Jeld-Wen Inc. asked the full U.S. Court of Appeals for the Fourth Circuit to reconsider a first-of-its-kind ruling by a three-judge panel unwinding its merger with a competing door manufacturer in response to an antitrust challenge brought by a rival rather than a regulator.
“This case is anything but a ‘poster child’ for divestiture,” as the Fourth Circuit called it, but rather “the ‘poster child’ for why private-party divestiture orders are problematic,” according to the rehearing petition Jeld-Wen filed Thursday.
The novel ruling, in defiance of settled precedent “and common sense,” is “a complete outlier” that “will have baleful consequences,” the petition says.
Divestiture Only Fix for Market ‘As a Whole’
The Fourth Circuit’s decision involved a challenge by Steves and Sons Inc., a 150-year-old family-run doormaking business, to a 2012 tie-up between Jeld-Wen and another industry leader, CMI.
The lawsuit accused Jeld-Wen of exploiting its market power, after the deal was consummated, to flagrantly breach its long-term supply contracts with Steves, which it allegedly threatened to cut off entirely from access to the “skins” used as “molded door” exteriors.
After a jury verdict in favor of Steves, a federal judge in Virginia ordered the sale of a doorskin plant in Towanda, Pa., that Jeld-Wen acquired in the merger.
A Fourth Circuit panel affirmed Feb. 18, dismissing Jeld-Wen’s broad-ranging challenge to the district court decision. Steves didn’t wait too long before bringing the case or impermissibly restyle contract claims as antitrust allegations in a bid for treble damages, the appeals court found.
It also rejected the arguments in favor of a narrower order requiring Jeld-Wen to keep supplying Steves with doorskins. Such a mandate would offer only a short-term fix, and it would fail to promote competition in the market “as a whole,” the panel said.

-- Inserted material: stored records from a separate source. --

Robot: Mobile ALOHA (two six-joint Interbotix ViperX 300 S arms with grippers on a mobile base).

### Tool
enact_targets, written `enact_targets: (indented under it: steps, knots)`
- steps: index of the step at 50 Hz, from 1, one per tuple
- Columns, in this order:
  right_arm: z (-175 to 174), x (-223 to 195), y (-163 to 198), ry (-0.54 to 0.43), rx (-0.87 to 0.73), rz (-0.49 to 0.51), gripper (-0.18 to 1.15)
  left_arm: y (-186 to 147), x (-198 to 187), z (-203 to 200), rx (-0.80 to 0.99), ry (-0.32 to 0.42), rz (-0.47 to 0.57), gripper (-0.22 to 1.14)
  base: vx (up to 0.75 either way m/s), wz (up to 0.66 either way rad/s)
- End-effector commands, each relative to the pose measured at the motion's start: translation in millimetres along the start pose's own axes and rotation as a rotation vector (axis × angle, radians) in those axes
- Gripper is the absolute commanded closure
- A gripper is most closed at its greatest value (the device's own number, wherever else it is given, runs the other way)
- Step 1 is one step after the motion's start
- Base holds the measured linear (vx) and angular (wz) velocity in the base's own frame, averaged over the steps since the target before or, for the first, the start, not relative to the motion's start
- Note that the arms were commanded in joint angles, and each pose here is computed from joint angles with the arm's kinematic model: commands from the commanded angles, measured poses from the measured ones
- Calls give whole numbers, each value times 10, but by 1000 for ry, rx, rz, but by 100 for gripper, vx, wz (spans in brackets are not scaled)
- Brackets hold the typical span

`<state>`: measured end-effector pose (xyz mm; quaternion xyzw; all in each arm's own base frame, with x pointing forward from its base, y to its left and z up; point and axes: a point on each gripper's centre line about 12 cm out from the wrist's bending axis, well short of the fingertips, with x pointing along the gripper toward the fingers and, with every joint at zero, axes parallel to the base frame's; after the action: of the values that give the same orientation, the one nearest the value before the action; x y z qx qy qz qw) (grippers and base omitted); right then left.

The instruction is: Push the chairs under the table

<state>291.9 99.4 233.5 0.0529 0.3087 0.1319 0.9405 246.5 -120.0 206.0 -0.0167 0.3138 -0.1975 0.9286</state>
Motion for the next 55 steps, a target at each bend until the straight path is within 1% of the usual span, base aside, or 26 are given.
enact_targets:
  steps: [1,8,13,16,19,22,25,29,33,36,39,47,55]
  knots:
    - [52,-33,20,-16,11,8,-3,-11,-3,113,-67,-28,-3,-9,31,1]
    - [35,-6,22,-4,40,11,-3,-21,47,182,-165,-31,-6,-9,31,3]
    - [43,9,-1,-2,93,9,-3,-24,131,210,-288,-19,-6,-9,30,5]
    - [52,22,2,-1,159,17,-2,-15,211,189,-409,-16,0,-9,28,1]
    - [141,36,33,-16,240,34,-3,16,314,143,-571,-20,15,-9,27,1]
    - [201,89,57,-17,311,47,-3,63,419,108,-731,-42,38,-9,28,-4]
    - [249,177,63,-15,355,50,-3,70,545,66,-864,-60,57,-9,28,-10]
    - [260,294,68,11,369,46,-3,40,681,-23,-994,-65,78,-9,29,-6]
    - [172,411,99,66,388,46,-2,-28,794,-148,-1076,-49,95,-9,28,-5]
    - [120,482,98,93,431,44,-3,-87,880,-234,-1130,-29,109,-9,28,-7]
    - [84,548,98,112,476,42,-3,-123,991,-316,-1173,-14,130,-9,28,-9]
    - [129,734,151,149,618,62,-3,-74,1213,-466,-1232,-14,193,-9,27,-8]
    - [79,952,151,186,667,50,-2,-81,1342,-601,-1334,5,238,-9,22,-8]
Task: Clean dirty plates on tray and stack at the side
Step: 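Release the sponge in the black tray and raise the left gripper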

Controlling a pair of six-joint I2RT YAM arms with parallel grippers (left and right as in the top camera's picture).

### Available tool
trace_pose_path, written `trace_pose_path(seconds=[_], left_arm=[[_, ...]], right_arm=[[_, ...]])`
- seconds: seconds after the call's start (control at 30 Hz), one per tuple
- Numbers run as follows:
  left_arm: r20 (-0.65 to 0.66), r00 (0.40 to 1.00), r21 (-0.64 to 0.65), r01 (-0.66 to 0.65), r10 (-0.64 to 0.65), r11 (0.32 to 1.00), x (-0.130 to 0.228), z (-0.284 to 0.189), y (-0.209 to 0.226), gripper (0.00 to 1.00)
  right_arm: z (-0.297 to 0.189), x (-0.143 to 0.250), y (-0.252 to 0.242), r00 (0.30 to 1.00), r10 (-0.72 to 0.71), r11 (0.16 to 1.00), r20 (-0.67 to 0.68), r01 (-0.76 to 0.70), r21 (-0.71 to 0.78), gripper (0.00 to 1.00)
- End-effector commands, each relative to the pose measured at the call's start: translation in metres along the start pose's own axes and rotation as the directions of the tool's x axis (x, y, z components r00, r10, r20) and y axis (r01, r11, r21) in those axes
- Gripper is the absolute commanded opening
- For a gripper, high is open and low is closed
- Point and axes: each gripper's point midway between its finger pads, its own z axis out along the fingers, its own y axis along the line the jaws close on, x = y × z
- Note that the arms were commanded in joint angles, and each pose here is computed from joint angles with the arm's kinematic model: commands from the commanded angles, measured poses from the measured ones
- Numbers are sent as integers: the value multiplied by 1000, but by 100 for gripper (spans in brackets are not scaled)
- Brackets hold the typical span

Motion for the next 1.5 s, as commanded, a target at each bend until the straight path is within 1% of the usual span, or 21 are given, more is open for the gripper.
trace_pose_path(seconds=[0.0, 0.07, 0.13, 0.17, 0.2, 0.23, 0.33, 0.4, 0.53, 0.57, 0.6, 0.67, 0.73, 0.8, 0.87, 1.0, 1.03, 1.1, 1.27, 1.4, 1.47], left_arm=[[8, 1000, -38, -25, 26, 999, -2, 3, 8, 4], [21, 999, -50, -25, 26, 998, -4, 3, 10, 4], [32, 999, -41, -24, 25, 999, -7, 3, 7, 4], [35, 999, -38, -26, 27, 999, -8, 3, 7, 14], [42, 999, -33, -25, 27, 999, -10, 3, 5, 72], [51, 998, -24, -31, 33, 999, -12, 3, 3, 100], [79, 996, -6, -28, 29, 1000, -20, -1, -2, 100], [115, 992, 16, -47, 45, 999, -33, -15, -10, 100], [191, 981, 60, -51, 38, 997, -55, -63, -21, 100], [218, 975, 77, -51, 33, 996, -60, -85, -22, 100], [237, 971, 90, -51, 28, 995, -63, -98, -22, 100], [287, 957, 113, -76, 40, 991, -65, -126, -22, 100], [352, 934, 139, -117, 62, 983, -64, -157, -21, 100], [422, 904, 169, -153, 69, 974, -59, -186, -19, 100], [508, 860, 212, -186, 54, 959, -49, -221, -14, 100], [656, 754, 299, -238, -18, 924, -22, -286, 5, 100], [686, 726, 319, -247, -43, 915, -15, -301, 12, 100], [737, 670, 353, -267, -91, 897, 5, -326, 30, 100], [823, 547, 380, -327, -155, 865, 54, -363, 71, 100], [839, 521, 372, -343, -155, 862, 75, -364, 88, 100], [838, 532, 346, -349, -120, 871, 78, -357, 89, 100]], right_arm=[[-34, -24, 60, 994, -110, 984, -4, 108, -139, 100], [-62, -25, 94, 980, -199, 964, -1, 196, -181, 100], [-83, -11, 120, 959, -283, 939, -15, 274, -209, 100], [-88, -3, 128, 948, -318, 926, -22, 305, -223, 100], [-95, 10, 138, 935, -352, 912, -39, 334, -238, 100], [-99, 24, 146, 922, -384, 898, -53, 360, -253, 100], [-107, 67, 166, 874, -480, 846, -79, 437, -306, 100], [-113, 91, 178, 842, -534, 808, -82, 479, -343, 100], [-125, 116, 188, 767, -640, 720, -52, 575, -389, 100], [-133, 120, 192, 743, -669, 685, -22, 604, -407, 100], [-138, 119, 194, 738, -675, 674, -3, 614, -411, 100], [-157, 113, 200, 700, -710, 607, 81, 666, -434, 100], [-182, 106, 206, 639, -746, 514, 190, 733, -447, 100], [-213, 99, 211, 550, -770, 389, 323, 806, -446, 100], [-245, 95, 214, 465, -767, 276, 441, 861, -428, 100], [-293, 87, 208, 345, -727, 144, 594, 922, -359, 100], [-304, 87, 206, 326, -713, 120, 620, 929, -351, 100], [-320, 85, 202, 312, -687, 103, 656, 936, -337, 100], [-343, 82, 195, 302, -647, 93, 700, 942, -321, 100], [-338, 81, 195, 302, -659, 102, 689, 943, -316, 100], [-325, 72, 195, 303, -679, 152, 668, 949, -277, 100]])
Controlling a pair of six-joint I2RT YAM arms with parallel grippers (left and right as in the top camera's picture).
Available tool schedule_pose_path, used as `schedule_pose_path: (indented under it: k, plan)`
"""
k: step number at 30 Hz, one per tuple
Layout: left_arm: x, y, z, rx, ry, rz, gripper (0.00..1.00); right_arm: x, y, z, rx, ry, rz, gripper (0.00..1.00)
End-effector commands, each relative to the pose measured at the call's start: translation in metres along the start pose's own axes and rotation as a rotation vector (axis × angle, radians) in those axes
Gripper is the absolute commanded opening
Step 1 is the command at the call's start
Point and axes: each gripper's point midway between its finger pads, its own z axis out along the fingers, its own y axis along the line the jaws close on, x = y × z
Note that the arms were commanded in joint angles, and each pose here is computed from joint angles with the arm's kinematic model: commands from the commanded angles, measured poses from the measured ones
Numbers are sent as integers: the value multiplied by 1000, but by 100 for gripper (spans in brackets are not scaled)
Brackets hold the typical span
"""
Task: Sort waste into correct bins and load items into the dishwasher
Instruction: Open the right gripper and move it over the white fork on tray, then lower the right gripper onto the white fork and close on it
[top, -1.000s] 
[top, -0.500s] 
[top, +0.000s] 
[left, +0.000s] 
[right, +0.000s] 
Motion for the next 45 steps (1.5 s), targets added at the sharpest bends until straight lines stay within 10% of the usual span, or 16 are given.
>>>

‘No Roving License’ to Meddle in Markets
Jeld-Wen assails those rulings in its rehearing petition, saying the panel exceeded the scope of its authority by seeking a marketwide solution despite the availability of narrower relief that “would prevent any injury to Steves.”
“A court hearing an antitrust suit has no roving license” to “remedy competitive harms however it sees fit” beyond “the injuries of the parties before it,” the petition says. “That is why, unsurprisingly, divestiture is far more likely to be an appropriate remedy in an antitrust case brought by the government.”
The ruling also rewarded Steves for its delay in challenging the merger and “ignored the overwhelming prejudice” to Jeld-Wen, which “devoted massive time and expense to improving and integrating its Towanda plant,” according to the petition.
The panel’s reason for refusing to rule the suit untimely—that Steves didn’t recognize the harm it faced until Jeld-Wen began breaching their contracts—also underscores that it really has a contract claim dressed up as an antitrust allegation, Jeld-Wen argues.
“If Steves could live with the acquisition for several years because of its supply agreement, then the source of its injury is not the acquisition, but the breach,” the petition says.
Jeld-Wen is represented by Kirkland & Ellis LLP. Steves is represented by Munger, Tolles & Olson LLP; Hunton Andrews Kurth LLP; and Pipkin Law LLP.
The case is Steves & Sons Inc. v. Jeld-Wen Inc., 4th Cir., No. 19-1397, petition for rehearing en banc filed 3/4/21.